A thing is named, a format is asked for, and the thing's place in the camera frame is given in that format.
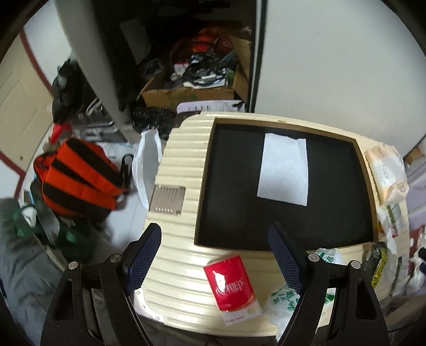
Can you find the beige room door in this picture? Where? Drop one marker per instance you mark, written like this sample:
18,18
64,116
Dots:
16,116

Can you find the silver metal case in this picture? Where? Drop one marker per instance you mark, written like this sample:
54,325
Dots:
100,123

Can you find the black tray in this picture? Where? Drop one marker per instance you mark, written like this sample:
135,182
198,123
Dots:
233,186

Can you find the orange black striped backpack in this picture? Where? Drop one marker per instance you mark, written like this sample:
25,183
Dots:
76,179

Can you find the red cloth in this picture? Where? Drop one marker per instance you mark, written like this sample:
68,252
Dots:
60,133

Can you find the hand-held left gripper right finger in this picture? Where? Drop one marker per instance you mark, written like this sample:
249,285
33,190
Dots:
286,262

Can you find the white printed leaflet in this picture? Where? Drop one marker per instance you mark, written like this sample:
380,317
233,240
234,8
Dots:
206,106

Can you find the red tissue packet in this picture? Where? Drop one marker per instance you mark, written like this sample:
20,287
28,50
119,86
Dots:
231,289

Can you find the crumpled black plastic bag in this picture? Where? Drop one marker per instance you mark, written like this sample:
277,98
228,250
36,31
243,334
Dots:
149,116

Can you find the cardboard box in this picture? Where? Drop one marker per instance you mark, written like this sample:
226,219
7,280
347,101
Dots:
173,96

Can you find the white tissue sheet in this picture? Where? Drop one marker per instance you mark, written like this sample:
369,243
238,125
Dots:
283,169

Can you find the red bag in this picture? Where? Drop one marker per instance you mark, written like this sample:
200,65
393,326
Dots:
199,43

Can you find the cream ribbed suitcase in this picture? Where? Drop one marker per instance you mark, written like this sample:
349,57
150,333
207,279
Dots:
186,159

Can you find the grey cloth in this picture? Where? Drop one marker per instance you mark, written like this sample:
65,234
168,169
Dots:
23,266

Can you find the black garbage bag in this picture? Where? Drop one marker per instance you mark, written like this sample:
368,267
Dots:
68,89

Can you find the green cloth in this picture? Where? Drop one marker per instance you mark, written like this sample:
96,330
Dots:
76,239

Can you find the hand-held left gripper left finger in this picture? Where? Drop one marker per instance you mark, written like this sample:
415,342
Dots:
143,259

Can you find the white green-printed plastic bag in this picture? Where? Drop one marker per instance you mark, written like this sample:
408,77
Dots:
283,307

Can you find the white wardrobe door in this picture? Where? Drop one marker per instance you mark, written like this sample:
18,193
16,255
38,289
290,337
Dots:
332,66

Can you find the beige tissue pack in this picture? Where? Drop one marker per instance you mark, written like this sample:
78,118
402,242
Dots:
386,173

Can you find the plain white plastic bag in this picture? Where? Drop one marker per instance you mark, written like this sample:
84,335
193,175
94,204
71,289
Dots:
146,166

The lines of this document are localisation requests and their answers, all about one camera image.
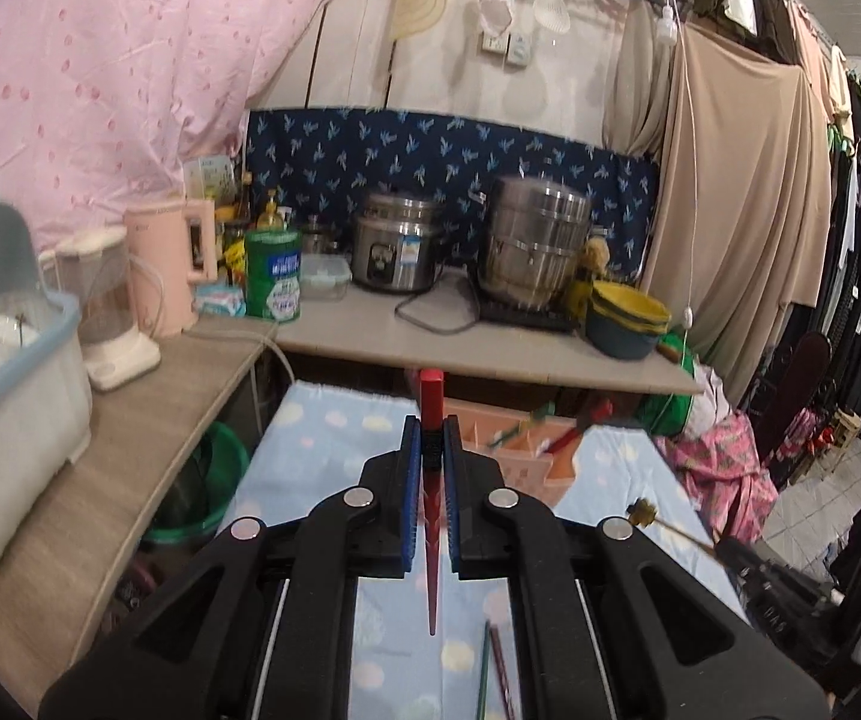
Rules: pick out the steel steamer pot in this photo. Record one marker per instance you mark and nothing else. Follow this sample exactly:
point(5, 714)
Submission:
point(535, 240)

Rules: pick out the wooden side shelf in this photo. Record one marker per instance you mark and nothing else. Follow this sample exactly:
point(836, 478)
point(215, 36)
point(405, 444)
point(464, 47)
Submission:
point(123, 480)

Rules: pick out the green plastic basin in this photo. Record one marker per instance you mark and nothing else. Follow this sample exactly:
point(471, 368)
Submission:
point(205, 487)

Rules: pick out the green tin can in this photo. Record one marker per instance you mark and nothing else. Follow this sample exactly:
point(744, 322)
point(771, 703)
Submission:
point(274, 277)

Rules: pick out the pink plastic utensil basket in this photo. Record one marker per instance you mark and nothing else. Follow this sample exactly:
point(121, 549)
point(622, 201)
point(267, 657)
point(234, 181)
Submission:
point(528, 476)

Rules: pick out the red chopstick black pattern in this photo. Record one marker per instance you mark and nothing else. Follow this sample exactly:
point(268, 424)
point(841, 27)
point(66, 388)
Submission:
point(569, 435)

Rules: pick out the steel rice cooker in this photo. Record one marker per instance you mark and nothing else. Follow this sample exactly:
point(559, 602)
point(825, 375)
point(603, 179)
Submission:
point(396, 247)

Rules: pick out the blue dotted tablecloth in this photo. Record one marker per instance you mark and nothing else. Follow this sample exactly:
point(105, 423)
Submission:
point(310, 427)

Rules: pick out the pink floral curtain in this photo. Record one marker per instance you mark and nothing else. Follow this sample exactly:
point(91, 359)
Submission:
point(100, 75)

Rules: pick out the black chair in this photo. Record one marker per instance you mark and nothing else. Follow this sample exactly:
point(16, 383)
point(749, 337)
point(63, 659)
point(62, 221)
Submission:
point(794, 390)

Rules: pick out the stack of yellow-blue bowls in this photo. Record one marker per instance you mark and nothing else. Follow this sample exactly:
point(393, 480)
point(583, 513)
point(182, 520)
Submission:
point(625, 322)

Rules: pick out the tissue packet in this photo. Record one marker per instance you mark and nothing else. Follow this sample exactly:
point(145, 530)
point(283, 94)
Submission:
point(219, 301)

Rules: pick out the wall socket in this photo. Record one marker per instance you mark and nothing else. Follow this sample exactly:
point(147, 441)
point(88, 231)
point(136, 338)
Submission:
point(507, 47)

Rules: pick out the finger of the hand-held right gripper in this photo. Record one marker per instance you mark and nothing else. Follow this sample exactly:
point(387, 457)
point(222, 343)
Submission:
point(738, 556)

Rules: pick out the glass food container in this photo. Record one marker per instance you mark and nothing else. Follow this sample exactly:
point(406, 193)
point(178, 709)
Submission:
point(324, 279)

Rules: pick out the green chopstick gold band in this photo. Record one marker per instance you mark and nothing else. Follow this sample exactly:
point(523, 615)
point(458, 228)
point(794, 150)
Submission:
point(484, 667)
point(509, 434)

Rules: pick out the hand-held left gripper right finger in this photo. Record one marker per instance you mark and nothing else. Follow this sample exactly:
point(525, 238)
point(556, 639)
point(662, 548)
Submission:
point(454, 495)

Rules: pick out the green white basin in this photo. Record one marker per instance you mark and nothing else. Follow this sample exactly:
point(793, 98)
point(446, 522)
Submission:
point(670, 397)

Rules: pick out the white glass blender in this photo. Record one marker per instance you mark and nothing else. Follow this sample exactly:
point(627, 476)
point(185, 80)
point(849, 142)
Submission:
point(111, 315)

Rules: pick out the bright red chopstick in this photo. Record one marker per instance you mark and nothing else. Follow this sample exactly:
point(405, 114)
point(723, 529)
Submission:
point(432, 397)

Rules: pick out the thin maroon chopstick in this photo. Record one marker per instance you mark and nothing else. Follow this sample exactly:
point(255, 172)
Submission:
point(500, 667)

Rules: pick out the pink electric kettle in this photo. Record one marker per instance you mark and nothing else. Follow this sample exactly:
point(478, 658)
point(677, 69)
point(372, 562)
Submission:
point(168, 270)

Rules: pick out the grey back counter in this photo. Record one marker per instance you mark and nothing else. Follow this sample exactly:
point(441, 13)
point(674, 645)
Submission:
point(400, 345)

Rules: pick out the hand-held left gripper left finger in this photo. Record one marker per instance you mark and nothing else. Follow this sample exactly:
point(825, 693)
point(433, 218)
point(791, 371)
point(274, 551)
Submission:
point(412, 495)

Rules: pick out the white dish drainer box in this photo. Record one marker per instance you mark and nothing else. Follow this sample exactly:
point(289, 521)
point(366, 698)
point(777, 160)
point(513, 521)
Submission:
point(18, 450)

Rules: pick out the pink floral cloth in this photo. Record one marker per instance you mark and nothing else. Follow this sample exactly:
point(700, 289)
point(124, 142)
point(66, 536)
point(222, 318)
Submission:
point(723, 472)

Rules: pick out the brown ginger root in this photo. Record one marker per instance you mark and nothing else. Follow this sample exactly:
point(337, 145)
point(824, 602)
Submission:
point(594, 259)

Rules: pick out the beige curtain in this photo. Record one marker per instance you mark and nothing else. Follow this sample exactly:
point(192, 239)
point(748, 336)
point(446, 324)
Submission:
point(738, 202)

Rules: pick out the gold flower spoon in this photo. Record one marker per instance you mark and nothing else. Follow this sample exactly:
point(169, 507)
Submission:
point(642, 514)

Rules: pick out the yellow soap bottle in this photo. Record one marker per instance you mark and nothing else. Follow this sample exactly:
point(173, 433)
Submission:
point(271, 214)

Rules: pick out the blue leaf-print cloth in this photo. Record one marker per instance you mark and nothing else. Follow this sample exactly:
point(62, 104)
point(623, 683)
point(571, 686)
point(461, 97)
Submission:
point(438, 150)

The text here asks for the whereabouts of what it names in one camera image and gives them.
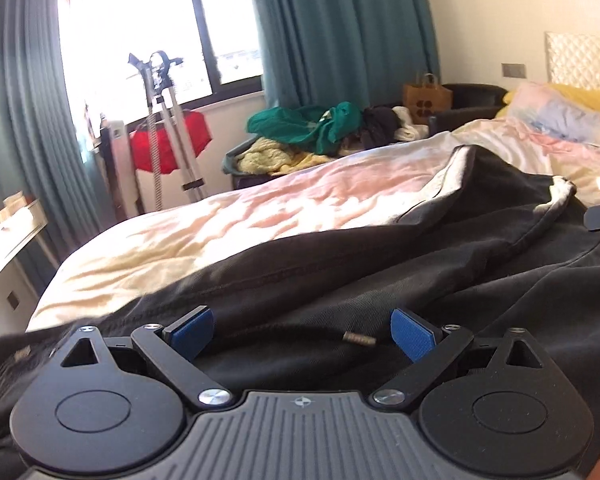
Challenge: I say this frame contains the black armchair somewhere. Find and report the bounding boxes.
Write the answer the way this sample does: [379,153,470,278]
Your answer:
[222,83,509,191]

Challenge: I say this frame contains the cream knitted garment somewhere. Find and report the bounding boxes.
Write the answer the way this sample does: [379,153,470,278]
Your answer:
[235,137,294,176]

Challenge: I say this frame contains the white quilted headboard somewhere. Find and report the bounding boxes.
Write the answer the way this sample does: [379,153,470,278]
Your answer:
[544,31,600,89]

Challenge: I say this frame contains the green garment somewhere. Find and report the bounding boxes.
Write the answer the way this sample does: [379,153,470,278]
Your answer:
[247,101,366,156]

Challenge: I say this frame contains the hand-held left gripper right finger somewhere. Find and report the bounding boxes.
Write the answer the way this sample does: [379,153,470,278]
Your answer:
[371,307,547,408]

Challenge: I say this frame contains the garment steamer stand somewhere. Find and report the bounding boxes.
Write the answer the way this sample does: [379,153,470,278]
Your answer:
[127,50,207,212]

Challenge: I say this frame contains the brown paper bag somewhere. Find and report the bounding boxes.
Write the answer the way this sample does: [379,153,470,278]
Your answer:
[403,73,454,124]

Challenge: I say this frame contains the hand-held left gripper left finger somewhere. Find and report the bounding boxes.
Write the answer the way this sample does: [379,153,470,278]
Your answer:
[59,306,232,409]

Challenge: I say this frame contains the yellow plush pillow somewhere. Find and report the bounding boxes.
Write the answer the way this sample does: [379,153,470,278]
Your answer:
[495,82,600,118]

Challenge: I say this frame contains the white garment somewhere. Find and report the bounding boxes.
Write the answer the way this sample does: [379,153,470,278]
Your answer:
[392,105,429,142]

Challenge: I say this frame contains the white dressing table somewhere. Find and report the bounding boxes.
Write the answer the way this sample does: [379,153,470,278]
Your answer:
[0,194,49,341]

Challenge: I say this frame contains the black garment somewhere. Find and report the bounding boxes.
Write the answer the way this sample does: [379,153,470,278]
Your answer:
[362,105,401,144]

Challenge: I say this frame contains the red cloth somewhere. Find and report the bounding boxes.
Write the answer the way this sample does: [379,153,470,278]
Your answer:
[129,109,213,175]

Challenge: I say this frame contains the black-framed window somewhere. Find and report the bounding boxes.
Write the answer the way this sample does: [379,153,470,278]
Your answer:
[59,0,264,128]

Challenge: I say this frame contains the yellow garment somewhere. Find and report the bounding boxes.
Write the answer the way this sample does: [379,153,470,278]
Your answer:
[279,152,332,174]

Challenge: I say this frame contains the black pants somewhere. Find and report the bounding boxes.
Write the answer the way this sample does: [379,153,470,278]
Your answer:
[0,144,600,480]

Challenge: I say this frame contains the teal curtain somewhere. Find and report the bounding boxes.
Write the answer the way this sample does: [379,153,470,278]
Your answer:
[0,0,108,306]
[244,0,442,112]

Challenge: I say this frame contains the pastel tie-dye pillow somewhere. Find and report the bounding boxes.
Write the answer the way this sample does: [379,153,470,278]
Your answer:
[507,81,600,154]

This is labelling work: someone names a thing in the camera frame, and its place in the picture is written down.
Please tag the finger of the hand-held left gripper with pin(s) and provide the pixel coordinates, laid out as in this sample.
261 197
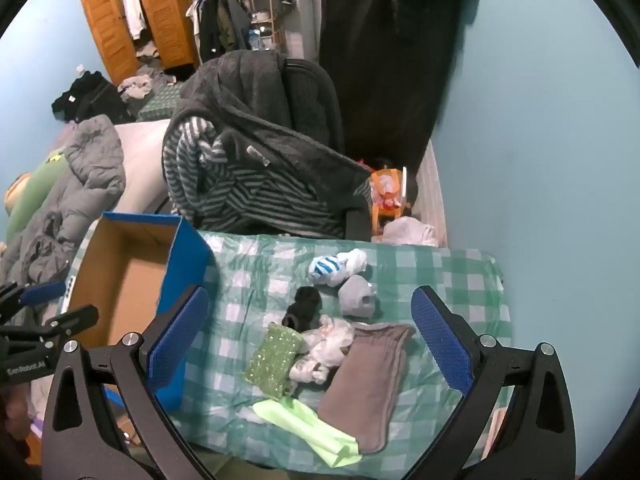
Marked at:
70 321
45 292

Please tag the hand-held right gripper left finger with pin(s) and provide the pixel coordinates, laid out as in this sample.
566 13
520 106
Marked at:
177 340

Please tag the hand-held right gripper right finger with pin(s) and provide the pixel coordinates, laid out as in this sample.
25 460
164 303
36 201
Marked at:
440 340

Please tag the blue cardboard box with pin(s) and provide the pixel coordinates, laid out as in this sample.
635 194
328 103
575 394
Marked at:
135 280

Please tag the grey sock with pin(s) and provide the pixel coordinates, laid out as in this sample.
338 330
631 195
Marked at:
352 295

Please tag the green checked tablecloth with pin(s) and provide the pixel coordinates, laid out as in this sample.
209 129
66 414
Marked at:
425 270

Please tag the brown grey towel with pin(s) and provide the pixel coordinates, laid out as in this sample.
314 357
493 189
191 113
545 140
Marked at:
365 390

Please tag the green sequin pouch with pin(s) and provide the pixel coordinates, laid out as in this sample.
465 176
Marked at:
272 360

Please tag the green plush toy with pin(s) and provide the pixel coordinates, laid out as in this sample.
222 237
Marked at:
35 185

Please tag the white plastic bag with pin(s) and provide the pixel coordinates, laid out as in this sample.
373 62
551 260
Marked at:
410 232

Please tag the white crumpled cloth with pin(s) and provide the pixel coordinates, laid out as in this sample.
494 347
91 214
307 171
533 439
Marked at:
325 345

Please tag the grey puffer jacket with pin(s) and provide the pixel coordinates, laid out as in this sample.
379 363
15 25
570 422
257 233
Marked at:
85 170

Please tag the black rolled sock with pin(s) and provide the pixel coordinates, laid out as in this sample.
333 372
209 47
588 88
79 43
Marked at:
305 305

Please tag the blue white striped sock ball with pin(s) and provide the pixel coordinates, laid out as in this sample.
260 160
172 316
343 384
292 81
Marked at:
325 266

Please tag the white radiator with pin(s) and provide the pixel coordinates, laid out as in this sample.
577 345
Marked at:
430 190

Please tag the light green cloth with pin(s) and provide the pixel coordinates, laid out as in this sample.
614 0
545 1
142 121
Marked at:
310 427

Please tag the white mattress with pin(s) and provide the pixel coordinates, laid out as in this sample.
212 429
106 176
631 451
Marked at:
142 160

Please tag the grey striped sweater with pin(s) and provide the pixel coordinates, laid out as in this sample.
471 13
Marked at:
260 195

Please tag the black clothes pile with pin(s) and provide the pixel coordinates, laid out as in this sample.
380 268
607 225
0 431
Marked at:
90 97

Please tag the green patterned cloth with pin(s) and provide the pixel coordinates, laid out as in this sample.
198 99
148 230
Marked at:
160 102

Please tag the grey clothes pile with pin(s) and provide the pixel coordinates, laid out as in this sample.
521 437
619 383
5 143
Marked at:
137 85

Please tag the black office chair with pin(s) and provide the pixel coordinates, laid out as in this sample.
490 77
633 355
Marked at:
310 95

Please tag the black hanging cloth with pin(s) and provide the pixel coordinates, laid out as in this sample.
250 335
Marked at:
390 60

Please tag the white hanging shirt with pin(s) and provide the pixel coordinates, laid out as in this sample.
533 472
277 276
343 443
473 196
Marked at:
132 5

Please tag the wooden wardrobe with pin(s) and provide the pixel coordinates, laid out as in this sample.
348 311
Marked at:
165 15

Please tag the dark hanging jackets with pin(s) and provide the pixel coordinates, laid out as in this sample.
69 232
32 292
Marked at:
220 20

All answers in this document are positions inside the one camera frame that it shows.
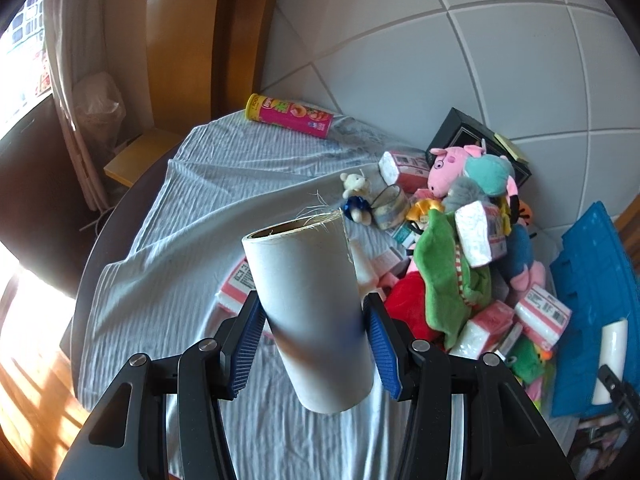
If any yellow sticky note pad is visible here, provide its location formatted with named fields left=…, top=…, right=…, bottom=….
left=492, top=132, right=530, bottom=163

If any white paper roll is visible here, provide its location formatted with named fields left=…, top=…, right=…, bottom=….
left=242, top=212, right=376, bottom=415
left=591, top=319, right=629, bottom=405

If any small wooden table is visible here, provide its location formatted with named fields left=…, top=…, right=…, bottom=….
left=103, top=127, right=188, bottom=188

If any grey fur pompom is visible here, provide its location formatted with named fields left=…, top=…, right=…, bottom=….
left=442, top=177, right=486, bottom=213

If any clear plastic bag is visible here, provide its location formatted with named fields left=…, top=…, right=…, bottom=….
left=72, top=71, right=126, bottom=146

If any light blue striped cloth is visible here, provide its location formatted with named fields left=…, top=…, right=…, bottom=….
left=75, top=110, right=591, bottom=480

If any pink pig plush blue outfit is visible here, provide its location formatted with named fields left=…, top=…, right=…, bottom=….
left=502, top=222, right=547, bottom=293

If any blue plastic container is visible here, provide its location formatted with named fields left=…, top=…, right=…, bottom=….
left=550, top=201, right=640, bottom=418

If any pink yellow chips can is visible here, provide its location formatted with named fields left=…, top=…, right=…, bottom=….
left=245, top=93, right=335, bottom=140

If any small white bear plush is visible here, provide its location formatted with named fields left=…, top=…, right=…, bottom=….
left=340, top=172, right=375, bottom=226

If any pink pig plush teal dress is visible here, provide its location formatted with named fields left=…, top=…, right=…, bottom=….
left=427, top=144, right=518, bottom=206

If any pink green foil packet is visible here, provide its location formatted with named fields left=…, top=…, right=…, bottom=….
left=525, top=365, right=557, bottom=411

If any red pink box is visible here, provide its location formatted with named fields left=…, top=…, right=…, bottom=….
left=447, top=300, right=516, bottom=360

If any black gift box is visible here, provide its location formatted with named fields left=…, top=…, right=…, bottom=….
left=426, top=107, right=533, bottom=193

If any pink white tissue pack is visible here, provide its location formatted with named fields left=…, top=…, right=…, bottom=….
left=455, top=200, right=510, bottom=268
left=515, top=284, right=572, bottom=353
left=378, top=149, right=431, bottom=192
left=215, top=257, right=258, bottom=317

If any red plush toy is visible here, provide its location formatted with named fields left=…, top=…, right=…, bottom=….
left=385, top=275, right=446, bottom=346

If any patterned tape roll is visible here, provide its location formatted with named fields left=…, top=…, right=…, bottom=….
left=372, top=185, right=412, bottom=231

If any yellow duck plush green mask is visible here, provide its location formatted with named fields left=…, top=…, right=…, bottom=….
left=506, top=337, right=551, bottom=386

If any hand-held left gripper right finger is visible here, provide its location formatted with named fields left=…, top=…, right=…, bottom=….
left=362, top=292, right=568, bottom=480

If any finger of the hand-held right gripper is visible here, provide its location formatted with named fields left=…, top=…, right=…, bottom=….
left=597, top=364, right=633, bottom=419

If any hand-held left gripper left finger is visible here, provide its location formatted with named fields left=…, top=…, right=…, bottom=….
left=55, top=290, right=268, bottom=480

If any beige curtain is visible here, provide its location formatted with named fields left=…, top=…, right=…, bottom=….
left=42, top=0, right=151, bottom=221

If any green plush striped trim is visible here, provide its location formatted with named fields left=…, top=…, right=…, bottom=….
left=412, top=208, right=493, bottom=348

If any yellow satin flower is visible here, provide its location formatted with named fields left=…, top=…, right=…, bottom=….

> What to work on: Wherever the string "tablecloth" shows up in the material, copy the line that holds it.

> Final answer:
Rules: pick out the blue dotted tablecloth in this photo. Record one marker per instance you mark and nothing else. Follow this sample exactly:
Please tag the green checked tablecloth with pin(s) and provide the pixel coordinates, laid out as in this sample.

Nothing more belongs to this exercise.